Protein-coding gene in humans

Midline-2 is a protein that in humans is encoded by the MID2 gene.

== Function ==

The protein encoded by this gene is a member of the tripartite motif (TRIM) family. The TRIM motif includes three zinc-binding domains, a RING, a B-box type 1 and a B-box type 2, and a coiled-coil region. The protein localizes to microtubular structures in the cytoplasm. Its function has not been identified. Alternate splicing of this gene results in two transcript variants encoding different isoforms.

Recent reports indicate the involvement of MID2 in cytokinesis .MID2 (TRIM1) ubiquitinates Sperm-associated antigen 5 (Astrin) on K409, further promoting its degradation and proper cytokinesis. In contrary, depletion of MID2 (TRIM1) stabilizes Sperm-associated antigen 5 (Astrin) whose inappropriate accumulation at the midbody triggers cytokinetic arrest, multinucleated cells, and cell death.

== Interactions ==

MID2 has been shown to interact with MID1.

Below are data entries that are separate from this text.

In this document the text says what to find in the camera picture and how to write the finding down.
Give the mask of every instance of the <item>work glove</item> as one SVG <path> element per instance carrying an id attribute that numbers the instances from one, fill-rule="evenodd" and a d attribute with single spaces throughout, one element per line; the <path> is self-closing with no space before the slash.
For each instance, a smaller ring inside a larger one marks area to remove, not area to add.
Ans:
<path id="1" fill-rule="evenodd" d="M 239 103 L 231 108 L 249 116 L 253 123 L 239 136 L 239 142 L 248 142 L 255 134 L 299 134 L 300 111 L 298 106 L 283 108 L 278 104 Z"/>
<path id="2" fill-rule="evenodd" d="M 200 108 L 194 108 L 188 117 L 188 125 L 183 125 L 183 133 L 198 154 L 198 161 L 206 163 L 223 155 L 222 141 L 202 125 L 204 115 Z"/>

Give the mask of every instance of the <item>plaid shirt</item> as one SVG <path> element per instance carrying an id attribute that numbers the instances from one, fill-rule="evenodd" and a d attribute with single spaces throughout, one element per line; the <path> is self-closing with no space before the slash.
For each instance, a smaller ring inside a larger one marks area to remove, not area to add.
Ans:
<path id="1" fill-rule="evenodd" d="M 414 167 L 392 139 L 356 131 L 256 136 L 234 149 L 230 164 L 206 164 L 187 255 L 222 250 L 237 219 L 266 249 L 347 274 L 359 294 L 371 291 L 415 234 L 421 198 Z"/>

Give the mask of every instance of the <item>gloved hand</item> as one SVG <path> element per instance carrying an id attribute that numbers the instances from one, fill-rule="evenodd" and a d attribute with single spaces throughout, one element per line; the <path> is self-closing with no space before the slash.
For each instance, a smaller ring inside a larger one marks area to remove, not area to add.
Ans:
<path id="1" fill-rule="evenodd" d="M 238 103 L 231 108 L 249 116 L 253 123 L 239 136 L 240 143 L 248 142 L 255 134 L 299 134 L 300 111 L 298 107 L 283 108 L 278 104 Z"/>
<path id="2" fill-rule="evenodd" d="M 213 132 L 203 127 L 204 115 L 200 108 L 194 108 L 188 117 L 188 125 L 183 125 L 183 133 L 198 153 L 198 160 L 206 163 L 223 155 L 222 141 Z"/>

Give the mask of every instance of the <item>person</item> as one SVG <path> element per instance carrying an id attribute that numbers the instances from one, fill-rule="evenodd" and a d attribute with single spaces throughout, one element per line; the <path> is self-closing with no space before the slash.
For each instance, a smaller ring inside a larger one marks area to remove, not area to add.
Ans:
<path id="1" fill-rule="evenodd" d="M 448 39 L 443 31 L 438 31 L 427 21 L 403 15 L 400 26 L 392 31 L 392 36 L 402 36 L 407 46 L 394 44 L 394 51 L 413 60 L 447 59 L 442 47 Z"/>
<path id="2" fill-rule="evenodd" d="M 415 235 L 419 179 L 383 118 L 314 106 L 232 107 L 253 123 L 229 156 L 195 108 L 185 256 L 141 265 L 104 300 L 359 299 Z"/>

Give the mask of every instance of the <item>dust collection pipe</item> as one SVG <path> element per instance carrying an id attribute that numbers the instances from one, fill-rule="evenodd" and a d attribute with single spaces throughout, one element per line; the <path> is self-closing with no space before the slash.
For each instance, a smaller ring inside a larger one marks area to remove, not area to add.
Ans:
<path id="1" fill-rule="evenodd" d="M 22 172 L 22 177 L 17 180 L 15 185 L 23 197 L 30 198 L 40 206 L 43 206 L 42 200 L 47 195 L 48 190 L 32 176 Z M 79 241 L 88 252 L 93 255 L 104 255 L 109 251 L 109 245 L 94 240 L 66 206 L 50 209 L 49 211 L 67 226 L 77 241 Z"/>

MID2 (TRIM1) interacts with Leucine-rich repeat kinase 2 (LRRK2), which is often subject to missense mutations in familial Parkinson's disease (PD). MID2 (TRIM1) specifically binds to the flexible regulatory loop of LRRK2_{853–981}. MID2 (TRIM1) recruits LRRK2 to the microtubule cytoskeleton where MID2 (TRIM1) ubiquitinates LRRK2 targeting it for proteasomal degradation.